[Start of Attachment]

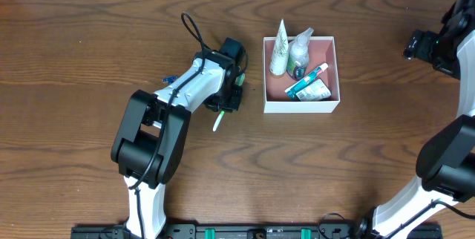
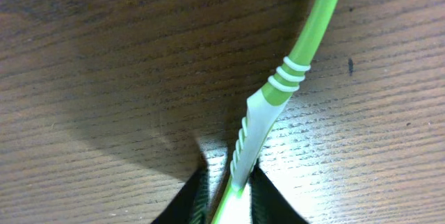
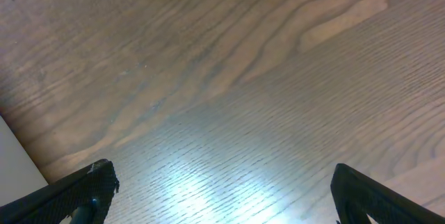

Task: Pack container
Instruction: 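Lift the toothbrush upright and carry it over the white box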

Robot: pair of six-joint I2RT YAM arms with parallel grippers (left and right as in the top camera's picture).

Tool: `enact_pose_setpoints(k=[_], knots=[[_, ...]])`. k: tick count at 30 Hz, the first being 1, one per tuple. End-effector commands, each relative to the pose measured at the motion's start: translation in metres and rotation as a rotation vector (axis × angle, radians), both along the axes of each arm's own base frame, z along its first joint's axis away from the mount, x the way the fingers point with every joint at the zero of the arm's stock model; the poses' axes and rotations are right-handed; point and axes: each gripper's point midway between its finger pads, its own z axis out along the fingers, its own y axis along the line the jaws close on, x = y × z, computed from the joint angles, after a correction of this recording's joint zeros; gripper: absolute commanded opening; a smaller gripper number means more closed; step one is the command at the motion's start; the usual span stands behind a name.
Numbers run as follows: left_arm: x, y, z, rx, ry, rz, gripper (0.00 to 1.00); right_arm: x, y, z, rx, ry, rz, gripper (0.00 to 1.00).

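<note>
A green-and-white toothbrush (image 2: pixel 278 99) lies on the wooden table, its white handle end (image 1: pixel 217 125) sticking out below my left gripper (image 1: pixel 231 99). In the left wrist view the gripper (image 2: pixel 229 193) is shut on the toothbrush handle, both black fingertips pressed against it. The pink open box (image 1: pixel 334 72) stands to the right of it, holding a white tube, a clear bottle, a toothpaste tube and a green-white pack. My right gripper (image 3: pixel 222 189) hangs open over bare wood at the far right.
A blue razor (image 1: pixel 168 79) lies on the table just left of the left arm, partly covered by it. The right arm (image 1: pixel 445 46) stays at the table's right edge.
My left gripper was open around the toothbrush and is now shut on its handle. The toothbrush has shifted slightly to the left. The right arm has not moved.
At first my left gripper was open inside the pink box over the toothpaste and bottle. Then it stood open above the green toothbrush left of the box, then lower and close around it. Now it is shut on the handle.
</note>
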Motion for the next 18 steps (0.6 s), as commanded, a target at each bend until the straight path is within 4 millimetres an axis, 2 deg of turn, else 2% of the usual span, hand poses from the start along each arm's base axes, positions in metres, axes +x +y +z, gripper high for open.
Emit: enact_pose_setpoints(k=[1, 7, 10, 15, 18], knots=[[-0.007, 0.001, -0.009, -0.002, 0.034, -0.004, 0.13, -0.002, -0.004, -0.005, -0.004, 0.014, -0.022, 0.99], [-0.005, 0.000, -0.006, -0.006, 0.028, -0.003, 0.07, -0.002, -0.004, -0.005, -0.004, 0.014, -0.023, 0.99], [-0.001, -0.002, 0.002, -0.016, 0.009, -0.004, 0.06, -0.002, -0.004, -0.005, -0.004, 0.014, -0.022, 0.99], [0.014, -0.009, 0.036, -0.059, -0.084, -0.005, 0.06, -0.002, -0.004, -0.005, -0.004, 0.014, -0.023, 0.99], [0.022, -0.013, 0.070, -0.098, -0.167, -0.006, 0.06, -0.002, -0.004, -0.005, -0.004, 0.014, -0.022, 0.99]])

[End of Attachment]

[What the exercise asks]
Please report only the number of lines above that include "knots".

[Task output]
2